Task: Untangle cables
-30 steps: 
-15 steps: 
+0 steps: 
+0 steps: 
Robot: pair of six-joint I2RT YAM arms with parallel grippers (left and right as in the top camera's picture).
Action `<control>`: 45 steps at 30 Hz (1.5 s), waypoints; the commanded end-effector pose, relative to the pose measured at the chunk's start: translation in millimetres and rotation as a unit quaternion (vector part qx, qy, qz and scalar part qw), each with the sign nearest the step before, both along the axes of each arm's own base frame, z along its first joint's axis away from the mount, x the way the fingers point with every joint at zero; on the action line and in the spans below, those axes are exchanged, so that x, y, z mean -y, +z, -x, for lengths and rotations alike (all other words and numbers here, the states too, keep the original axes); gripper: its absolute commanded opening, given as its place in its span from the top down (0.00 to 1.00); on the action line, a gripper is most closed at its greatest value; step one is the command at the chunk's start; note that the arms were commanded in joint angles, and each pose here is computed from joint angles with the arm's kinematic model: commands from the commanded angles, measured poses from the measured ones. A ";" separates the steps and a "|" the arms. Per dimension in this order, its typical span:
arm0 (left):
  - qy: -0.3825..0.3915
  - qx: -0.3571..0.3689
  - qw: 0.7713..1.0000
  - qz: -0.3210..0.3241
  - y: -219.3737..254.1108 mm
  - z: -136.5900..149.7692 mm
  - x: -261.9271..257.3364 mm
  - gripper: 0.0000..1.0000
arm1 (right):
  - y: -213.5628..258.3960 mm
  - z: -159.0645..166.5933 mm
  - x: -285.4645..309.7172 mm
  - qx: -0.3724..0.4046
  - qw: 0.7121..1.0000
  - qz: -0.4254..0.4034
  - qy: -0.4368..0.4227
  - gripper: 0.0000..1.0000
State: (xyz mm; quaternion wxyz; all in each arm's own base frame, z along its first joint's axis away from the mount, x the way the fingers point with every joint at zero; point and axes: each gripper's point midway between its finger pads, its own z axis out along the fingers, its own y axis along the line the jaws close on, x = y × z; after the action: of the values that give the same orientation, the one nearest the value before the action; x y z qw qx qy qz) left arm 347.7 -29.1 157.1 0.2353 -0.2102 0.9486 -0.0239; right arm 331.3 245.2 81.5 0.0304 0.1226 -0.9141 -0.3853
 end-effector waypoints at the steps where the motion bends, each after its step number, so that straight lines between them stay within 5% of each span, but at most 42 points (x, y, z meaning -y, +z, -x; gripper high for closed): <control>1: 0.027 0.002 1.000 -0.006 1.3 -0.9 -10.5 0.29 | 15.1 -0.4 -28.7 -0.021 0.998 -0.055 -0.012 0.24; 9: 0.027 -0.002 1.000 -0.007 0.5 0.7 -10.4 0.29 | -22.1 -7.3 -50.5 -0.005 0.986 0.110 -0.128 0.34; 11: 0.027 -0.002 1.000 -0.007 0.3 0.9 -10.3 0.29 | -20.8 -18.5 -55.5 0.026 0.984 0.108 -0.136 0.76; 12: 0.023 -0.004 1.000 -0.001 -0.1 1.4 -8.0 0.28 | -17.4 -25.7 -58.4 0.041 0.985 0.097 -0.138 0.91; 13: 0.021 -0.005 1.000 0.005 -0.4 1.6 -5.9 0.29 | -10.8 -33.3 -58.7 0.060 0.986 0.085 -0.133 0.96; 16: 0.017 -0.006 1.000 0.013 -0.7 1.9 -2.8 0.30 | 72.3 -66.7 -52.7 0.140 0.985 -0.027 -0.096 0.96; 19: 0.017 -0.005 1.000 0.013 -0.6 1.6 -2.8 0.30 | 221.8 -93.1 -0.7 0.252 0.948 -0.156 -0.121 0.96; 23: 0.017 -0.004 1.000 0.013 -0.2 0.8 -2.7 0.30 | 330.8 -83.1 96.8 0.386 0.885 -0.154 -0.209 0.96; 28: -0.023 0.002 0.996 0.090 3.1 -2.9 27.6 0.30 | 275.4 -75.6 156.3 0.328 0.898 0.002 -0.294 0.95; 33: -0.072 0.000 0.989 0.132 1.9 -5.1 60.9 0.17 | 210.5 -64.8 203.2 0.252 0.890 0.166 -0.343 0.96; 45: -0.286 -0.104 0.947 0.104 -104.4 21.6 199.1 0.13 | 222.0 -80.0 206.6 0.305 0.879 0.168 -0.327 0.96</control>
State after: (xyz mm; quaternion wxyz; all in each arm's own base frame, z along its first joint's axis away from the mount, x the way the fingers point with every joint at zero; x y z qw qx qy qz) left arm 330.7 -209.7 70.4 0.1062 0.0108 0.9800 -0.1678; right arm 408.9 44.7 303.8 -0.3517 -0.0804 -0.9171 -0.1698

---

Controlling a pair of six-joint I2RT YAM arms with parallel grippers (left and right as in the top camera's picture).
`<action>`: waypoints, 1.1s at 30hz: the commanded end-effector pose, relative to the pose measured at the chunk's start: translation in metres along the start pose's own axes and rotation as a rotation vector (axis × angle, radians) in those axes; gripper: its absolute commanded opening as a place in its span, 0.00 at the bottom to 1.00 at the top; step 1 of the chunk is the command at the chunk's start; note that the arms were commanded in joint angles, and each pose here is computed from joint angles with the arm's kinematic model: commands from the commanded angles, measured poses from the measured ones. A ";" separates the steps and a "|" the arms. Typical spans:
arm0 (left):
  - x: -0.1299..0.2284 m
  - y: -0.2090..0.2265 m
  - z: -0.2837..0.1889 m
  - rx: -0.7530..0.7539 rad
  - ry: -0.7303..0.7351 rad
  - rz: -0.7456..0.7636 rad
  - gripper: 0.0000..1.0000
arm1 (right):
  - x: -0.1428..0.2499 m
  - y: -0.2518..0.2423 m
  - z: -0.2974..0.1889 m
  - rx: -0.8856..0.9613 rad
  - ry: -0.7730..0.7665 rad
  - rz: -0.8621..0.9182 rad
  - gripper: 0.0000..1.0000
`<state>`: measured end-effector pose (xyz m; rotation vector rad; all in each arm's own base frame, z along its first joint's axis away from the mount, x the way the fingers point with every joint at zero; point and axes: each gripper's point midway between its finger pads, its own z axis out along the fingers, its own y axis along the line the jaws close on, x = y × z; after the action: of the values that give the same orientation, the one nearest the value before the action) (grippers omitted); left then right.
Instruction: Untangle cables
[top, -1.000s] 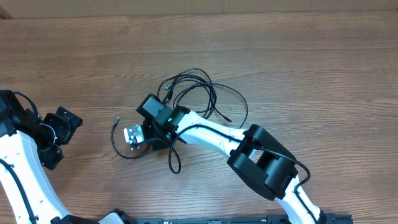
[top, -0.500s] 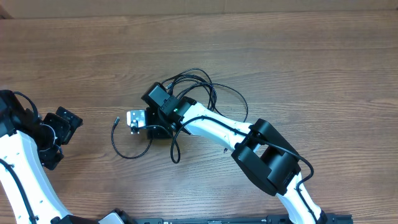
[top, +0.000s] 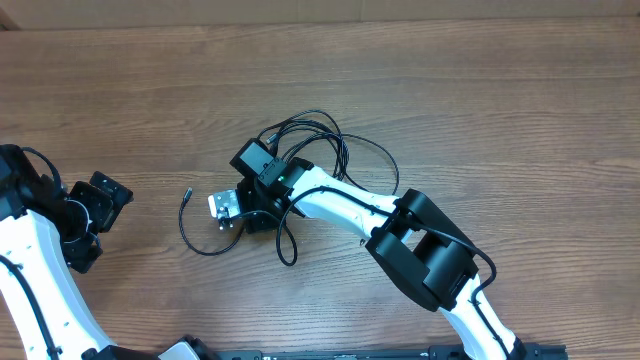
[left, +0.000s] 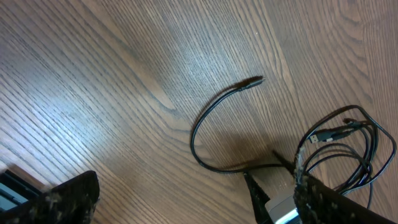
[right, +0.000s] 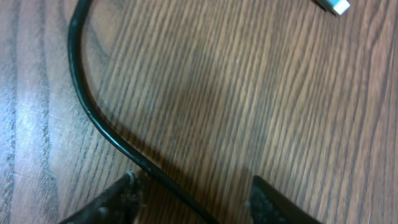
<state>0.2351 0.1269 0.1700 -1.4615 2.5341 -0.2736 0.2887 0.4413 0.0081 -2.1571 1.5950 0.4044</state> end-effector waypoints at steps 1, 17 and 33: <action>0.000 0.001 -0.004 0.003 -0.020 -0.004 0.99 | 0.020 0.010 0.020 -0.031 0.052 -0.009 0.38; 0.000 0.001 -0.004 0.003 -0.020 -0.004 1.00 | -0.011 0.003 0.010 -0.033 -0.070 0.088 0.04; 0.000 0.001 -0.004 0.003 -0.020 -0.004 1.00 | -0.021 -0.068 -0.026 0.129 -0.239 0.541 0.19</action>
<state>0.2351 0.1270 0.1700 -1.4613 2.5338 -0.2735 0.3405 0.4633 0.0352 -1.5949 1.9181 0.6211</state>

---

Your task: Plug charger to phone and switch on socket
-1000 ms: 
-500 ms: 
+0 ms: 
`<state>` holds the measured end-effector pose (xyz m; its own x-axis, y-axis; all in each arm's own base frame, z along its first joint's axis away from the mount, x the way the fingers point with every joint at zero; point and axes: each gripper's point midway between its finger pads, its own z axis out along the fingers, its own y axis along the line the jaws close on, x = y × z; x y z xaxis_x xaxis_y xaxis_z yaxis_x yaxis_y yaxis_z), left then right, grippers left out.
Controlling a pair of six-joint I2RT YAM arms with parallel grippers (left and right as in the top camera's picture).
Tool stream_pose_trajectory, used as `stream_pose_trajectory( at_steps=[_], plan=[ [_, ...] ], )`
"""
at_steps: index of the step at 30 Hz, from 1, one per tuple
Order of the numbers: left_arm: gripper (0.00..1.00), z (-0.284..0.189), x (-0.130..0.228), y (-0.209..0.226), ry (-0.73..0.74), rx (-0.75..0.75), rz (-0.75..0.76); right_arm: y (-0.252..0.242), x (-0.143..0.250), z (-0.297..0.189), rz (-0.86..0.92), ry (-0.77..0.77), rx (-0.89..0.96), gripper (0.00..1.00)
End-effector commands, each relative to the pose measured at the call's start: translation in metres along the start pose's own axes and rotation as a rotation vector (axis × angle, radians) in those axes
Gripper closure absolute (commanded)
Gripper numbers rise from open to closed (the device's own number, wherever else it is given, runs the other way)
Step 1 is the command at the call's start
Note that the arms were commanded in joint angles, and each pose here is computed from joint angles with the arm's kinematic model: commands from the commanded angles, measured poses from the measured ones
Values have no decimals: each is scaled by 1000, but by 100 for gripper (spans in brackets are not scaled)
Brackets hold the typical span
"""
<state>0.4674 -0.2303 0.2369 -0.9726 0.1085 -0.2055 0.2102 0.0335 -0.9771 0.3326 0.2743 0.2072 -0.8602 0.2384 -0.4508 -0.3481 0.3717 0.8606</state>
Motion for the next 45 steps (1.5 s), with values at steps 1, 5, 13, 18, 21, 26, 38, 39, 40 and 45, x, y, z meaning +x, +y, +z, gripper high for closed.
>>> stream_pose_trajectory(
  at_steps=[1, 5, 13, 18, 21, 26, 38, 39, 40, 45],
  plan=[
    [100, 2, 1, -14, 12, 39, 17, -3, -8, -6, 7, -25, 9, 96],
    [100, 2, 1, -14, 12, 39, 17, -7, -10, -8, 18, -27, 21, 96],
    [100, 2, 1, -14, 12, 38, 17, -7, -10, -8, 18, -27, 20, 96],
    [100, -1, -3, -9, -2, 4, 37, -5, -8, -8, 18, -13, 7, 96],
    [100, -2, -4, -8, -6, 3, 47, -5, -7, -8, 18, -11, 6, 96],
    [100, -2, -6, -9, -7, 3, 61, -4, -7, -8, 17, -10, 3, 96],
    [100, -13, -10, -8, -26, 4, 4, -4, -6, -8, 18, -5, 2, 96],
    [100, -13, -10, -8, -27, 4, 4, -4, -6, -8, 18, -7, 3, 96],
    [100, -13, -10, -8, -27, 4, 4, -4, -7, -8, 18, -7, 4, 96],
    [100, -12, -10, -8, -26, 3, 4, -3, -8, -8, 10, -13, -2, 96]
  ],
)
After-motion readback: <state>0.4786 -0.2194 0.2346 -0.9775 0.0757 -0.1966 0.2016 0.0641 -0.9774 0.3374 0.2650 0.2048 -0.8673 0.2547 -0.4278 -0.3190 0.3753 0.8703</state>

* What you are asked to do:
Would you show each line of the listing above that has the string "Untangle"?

* Reply to the exercise:
Task: Untangle cables
Instruction: Untangle cables

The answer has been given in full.